🤖 AI Summary
This work addresses the computational burden of quadratic projections induced by operator-norm constraints in online matrix optimization, which plagues existing adaptive algorithms such as Shampoo. By extending the gradient prediction framework to adaptive matrix online learning, the authors introduce the notion of “admissible smoothing” and construct a family of smooth potential functions based on the nuclear norm. This leads to efficient algorithms with closed-form updates that eliminate the need for expensive projections. Specifically, the proposed methods—adaptive Follow-the-Perturbed-Leader (FTPL) with Gaussian random smoothing and Follow-the-Adaptive-Mirror-Leader (FAML) with overdetermined hyperbolic smoothing—achieve significantly lower computational overhead than Shampoo while matching its optimal regret bound up to constant factors. Moreover, this work provides the first convergence guarantees for matrix variants of the Pion and Leon optimizers in nonsmooth nonconvex settings.
📝 Abstract
We study online linear optimization with matrix variables constrained by the operator norm, a setting where the geometry renders designing data-dependent and efficient adaptive algorithms challenging. The best-known adaptive regret bounds are achieved by Shampoo-like methods, but they require solving a costly quadratic projection subproblem. To address this, we extend the gradient-based prediction scheme to adaptive matrix online learning and cast algorithm design as constructing a family of smoothed potentials for the nuclear norm.

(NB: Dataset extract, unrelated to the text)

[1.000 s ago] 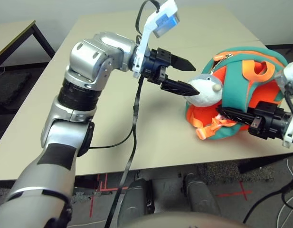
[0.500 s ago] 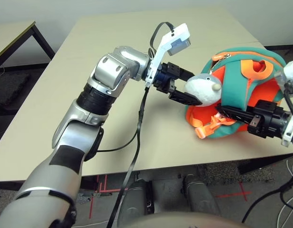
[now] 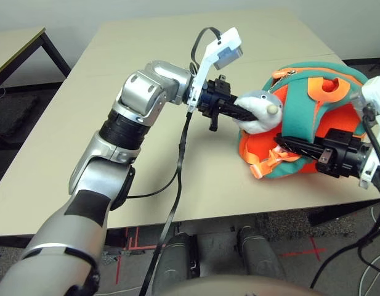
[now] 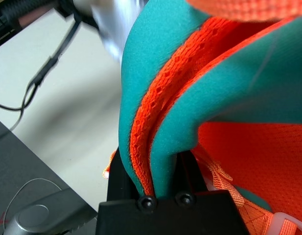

We define a notion of admissibility for such smoothings and prove any admissible smoothing yields a regret bound matching the best-known guarantees of one-sided Shampoo. We instantiate this framework with two efficient methods that avoid quadratic projections. The first is an adaptive Follow-the-Perturbed-Leader (FTPL) method using Gaussian stochastic smoothing. The second is Follow-the-Augmented-Matrix-Leader (FAML), which uses a deterministic hyperbolic smoothing in an augmented matrix space. By analyzing the admissibility of these smoothings, we show both methods admit closed-form updates and match one-sided Shampoo's regret up to a constant factor, while significantly reducing computational cost. Lastly, using the online-to-nonconvex conversion, we derive two matrix-based optimizers, Pion (from FTPL) and Leon (from FAML). We prove convergence guarantees for these methods in nonsmooth nonconvex settings, a guarantee that the popular Muon optimizer lacks.